TASK BRIEF: The entries below should be repeated exactly, with no pictures carried over.

INFORMATION SHOWN:
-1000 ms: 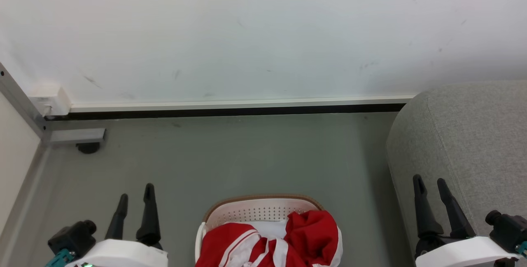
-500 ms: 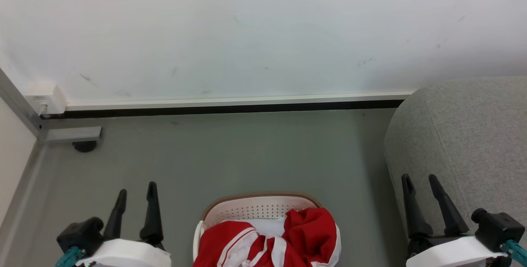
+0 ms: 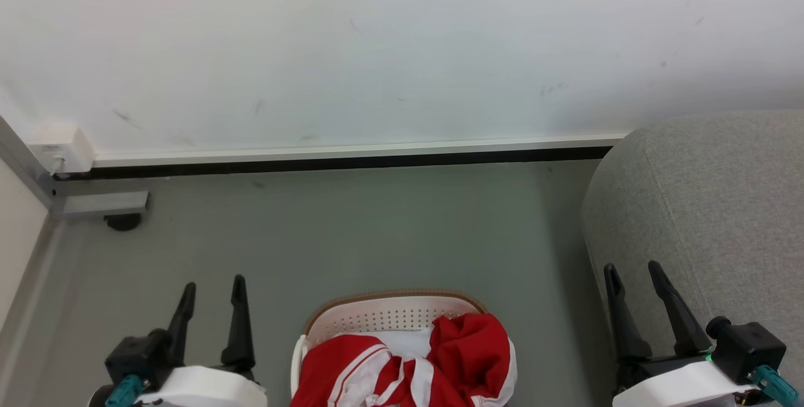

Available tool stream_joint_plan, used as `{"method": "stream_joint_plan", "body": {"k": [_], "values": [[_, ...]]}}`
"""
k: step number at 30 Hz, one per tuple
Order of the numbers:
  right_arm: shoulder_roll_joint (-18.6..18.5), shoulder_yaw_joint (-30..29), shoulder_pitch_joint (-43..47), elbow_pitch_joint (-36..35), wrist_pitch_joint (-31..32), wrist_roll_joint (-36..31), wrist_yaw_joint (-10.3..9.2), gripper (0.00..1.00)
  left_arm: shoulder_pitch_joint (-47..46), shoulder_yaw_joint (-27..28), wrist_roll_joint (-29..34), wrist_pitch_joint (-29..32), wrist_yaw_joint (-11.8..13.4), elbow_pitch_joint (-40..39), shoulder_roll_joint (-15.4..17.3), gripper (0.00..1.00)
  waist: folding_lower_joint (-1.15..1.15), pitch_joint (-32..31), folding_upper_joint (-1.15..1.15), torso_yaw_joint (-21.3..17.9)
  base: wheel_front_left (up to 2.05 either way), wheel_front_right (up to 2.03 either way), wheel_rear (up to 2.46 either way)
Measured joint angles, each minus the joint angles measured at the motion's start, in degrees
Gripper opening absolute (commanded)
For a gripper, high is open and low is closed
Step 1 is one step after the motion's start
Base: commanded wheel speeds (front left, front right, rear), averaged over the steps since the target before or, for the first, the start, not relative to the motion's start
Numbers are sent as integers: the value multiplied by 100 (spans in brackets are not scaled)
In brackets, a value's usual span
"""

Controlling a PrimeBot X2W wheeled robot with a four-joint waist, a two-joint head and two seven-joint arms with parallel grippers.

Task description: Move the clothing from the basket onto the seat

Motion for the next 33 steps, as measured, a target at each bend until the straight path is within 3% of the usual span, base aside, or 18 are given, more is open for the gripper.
{"method": "stream_joint_plan", "body": {"k": [33], "values": [[31, 127, -43, 11, -334, -989, 0, 100, 3, 30, 1218, -338, 49, -55, -103, 100, 0, -49, 0, -94, 0, 0, 0]]}}
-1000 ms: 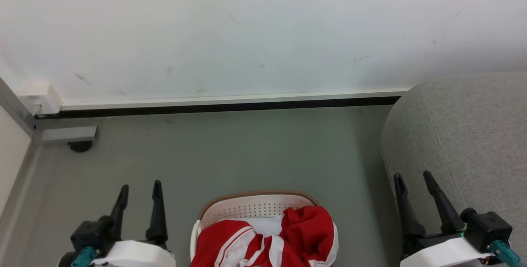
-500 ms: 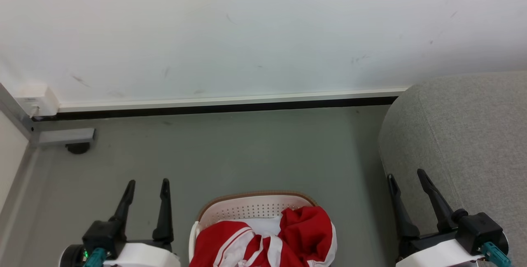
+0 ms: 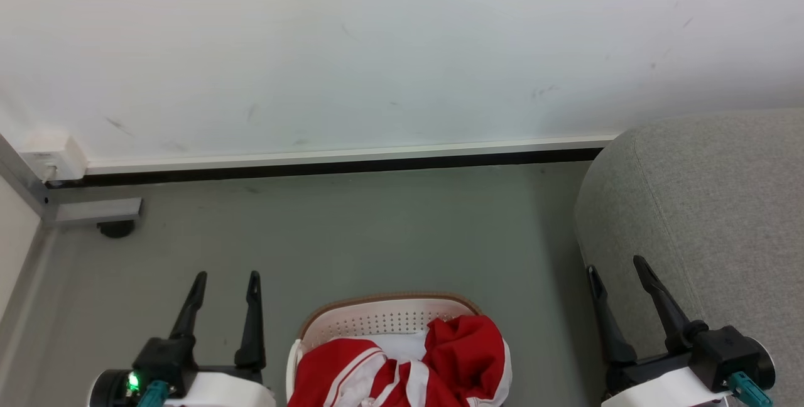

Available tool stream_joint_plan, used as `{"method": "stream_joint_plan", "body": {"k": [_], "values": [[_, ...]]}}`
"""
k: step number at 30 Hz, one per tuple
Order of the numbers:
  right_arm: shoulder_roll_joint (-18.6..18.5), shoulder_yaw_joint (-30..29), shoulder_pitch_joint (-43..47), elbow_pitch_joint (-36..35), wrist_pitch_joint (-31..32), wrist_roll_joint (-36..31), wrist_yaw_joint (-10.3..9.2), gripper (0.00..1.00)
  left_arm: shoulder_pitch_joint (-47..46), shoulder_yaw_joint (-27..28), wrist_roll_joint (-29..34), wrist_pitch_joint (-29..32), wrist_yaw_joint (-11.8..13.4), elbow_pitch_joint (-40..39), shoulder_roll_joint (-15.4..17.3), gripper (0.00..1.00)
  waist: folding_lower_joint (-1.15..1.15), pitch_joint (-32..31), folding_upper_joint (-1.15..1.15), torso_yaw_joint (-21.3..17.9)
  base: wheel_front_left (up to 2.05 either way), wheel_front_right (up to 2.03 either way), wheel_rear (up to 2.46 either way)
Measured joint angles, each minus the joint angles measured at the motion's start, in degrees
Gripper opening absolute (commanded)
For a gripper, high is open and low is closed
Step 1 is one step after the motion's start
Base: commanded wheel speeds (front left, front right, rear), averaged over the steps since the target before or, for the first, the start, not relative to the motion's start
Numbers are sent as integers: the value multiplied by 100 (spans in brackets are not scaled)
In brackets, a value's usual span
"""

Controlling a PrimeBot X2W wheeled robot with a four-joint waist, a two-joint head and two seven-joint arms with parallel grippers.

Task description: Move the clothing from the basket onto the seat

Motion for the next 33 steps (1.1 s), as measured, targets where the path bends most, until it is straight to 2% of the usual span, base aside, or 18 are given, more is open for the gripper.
{"method": "stream_joint_plan", "body": {"k": [21, 33], "values": [[26, -75, -14, 15, -1, 66, 0, 100, 0, 112, -2, 0, -77, -7, -55, 100, 0, 42, 0, -57, 0, 0, 0], [38, -160, -158, -86, -1, 140, 0, 100, -187, 140, -77, 0, -202, 238, -69, 100, 0, 419, 0, -307, 0, 0, 0]]}}
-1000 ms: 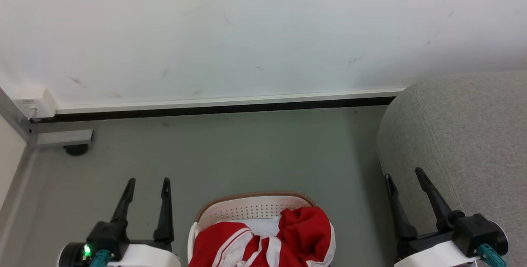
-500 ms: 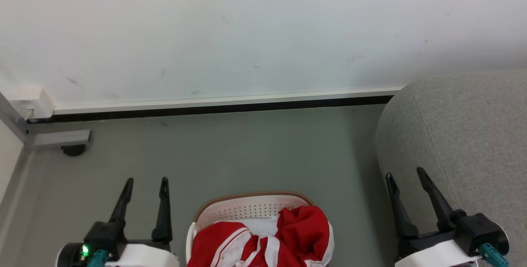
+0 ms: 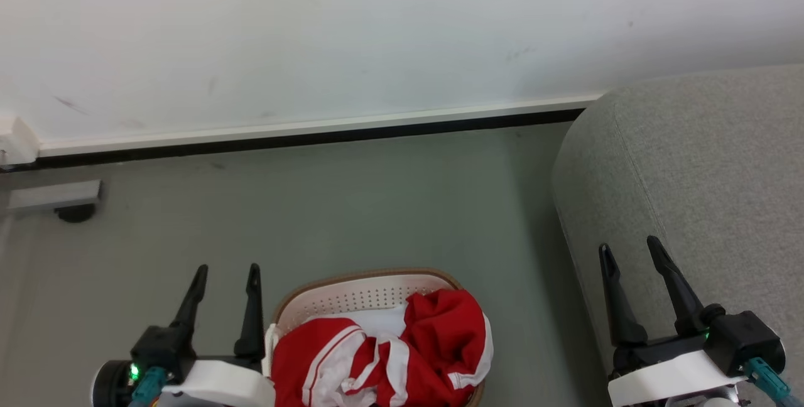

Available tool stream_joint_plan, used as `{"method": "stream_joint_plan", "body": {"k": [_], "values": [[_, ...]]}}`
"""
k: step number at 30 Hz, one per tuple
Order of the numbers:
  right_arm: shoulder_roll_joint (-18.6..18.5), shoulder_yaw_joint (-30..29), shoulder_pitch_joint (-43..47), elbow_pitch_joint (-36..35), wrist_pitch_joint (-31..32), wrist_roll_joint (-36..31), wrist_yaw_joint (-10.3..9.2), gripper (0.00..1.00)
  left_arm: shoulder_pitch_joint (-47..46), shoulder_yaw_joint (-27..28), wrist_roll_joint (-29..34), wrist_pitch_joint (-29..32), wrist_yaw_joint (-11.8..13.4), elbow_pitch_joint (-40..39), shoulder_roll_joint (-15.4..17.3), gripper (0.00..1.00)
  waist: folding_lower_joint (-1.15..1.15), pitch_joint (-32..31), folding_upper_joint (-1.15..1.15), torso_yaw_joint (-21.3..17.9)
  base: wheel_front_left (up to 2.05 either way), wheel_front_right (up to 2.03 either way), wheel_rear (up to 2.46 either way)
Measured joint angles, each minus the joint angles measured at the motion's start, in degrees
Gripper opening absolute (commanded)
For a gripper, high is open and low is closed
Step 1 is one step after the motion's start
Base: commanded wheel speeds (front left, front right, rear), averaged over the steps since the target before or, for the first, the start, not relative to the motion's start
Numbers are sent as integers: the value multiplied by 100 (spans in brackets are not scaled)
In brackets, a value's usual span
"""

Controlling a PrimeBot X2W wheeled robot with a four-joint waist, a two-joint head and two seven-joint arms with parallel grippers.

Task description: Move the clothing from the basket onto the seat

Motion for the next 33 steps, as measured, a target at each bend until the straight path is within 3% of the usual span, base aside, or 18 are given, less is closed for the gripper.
{"method": "stream_joint_plan", "body": {"k": [8, 18, 24, 33], "values": [[3, -51, -225, -187, -10, 227, 0, 100, -537, -108, 27, -1, -255, 770, 22, 100, 0, 537, 0, -260, 0, 0, 0], [3, -38, -625, -408, -12, 603, 0, 100, -1572, -556, 291, 8, -587, 2372, 326, 100, 1, 1400, 0, -685, 0, 0, 0], [1, -71, -848, -497, -12, 737, 0, 100, -2212, -1022, 424, 402, -753, 3448, 548, 100, 1, 1914, 0, -929, 0, 0, 0], [1, 0, -1165, -542, -12, 933, 0, 100, -2904, -2076, 297, 1169, -808, 4829, 746, 100, 1, 2581, 0, -1232, 0, 0, 0]]}}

EXERCISE SOLUTION:
-1000 ms: 
-500 ms: 
+0 ms: 

Available tool stream_joint_plan, used as `{"method": "stream_joint_plan", "body": {"k": [_], "values": [[_, ...]]}}`
"""
k: step number at 30 Hz, one per tuple
Order of the numbers:
  right_arm: shoulder_roll_joint (-18.6..18.5), shoulder_yaw_joint (-30..29), shoulder_pitch_joint (-43..47), elbow_pitch_joint (-36..35), wrist_pitch_joint (-31..32), wrist_roll_joint (-36..31), wrist_yaw_joint (-10.3..9.2), gripper (0.00..1.00)
  left_arm: shoulder_pitch_joint (-47..46), shoulder_yaw_joint (-27..28), wrist_roll_joint (-29..34), wrist_pitch_joint (-29..32), wrist_yaw_joint (-11.8..13.4), elbow_pitch_joint (-40..39), shoulder_roll_joint (-15.4..17.3), gripper (0.00..1.00)
  waist: folding_lower_joint (-1.15..1.15), pitch_joint (-32..31), folding_upper_joint (-1.15..1.15), torso_yaw_joint (-21.3..17.9)
  base: wheel_front_left (up to 2.05 either way), wheel_front_right (up to 2.03 either way), wheel_rear (up to 2.46 either way)
Measured joint angles, each minus the joint angles measured at the motion's start, in degrees
Gripper opening absolute (commanded)
For a gripper, high is open and low is closed
Step 1 is one step after the motion's start
Base: commanded wheel speeds (front left, front right, rear), averaged over the steps since the target before or, for the first, the start, not relative to the motion's start
Numbers are sent as integers: the value multiplied by 100 (spans in brackets are not scaled)
In brackets, a value's usual span
"""

Controlling a PrimeBot X2W wheeled robot with a four-joint waist, a two-joint head and two seven-joint arms with parallel grippers.

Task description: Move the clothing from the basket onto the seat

Motion for the next 33 steps, as measured, a target at each bend until the straight path is within 3% of the usual span, base aside, or 18 are given, more is open for the gripper.
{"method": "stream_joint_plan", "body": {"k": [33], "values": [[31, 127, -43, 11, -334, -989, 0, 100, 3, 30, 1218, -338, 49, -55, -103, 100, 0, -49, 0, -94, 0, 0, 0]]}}
-1000 ms: 
-500 ms: 
+0 ms: 

Available tool stream_joint_plan, used as `{"method": "stream_joint_plan", "body": {"k": [_], "values": [[_, ...]]}}`
"""
k: step number at 30 Hz, one per tuple
Order of the numbers:
  right_arm: shoulder_roll_joint (-18.6..18.5), shoulder_yaw_joint (-30..29), shoulder_pitch_joint (-43..47), elbow_pitch_joint (-36..35), wrist_pitch_joint (-31..32), wrist_roll_joint (-36..31), wrist_yaw_joint (-10.3..9.2), gripper (0.00..1.00)
  left_arm: shoulder_pitch_joint (-47..46), shoulder_yaw_joint (-27..28), wrist_roll_joint (-29..34), wrist_pitch_joint (-29..32), wrist_yaw_joint (-11.8..13.4), elbow_pitch_joint (-40..39), shoulder_roll_joint (-15.4..17.3), gripper (0.00..1.00)
  waist: folding_lower_joint (-1.15..1.15), pitch_joint (-32..31), folding_upper_joint (-1.15..1.15), torso_yaw_joint (-21.3..17.9)
  base: wheel_front_left (up to 2.05 either way), wheel_front_right (up to 2.03 either way), wheel_rear (up to 2.46 either way)
Measured joint angles, each minus the joint angles measured at the motion's start, in degrees
Gripper opening absolute (commanded)
For a gripper, high is open and low is closed
Step 1 is one step after the motion's start
Base: commanded wheel speeds (front left, front right, rear), averaged over the steps since the target before or, for the first, the start, not relative to the motion's start
Numbers are sent as integers: the value multiplied by 100 (spans in brackets are not scaled)
In brackets, a value's usual span
"""

Controlling a PrimeBot X2W wheeled robot with a four-joint waist, a two-joint head and two seven-joint arms with parallel grippers.

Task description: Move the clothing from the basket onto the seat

Motion for the next 33 steps (1.1 s), as measured, targets where the path bends most, until it is straight to 2% of the usual span, base aside, or 18 are given, more is open for the gripper.
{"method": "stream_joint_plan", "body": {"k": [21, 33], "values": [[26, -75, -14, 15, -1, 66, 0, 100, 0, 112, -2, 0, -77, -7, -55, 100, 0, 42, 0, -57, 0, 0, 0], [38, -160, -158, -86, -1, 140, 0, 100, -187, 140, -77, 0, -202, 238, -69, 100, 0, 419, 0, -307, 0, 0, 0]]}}
-1000 ms: 
-500 ms: 
+0 ms: 

Available tool stream_joint_plan, used as `{"method": "stream_joint_plan", "body": {"k": [_], "values": [[_, ...]]}}`
"""
k: step number at 30 Hz, one per tuple
Order of the numbers:
  right_arm: shoulder_roll_joint (-18.6..18.5), shoulder_yaw_joint (-30..29), shoulder_pitch_joint (-43..47), elbow_pitch_joint (-36..35), wrist_pitch_joint (-31..32), wrist_roll_joint (-36..31), wrist_yaw_joint (-10.3..9.2), gripper (0.00..1.00)
  left_arm: shoulder_pitch_joint (-47..46), shoulder_yaw_joint (-27..28), wrist_roll_joint (-29..34), wrist_pitch_joint (-29..32), wrist_yaw_joint (-11.8..13.4), elbow_pitch_joint (-40..39), shoulder_roll_joint (-15.4..17.3), gripper (0.00..1.00)
  waist: folding_lower_joint (-1.15..1.15), pitch_joint (-32..31), folding_upper_joint (-1.15..1.15), torso_yaw_joint (-21.3..17.9)
  base: wheel_front_left (up to 2.05 either way), wheel_front_right (up to 2.03 either way), wheel_rear (up to 2.46 either way)
Measured joint angles, each minus the joint angles measured at the motion's start, in degrees
Gripper opening absolute (commanded)
For a gripper, high is open and low is closed
Step 1 is one step after the motion's start
Base: commanded wheel speeds (front left, front right, rear), averaged over the steps since the target before or, for the first, the start, not relative to the motion's start
Numbers are sent as integers: the value multiplied by 100 (spans in brackets are not scaled)
In brackets, a value's usual span
"""

Controlling a PrimeBot X2W wheeled robot with a four-joint waist, a two-joint head and two seven-joint arms with parallel grippers.

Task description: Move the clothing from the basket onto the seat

Motion for the next 33 steps, as measured, a target at each bend until the straight path is within 3% of the usual span, base aside, or 18 are given, less is closed for the gripper.
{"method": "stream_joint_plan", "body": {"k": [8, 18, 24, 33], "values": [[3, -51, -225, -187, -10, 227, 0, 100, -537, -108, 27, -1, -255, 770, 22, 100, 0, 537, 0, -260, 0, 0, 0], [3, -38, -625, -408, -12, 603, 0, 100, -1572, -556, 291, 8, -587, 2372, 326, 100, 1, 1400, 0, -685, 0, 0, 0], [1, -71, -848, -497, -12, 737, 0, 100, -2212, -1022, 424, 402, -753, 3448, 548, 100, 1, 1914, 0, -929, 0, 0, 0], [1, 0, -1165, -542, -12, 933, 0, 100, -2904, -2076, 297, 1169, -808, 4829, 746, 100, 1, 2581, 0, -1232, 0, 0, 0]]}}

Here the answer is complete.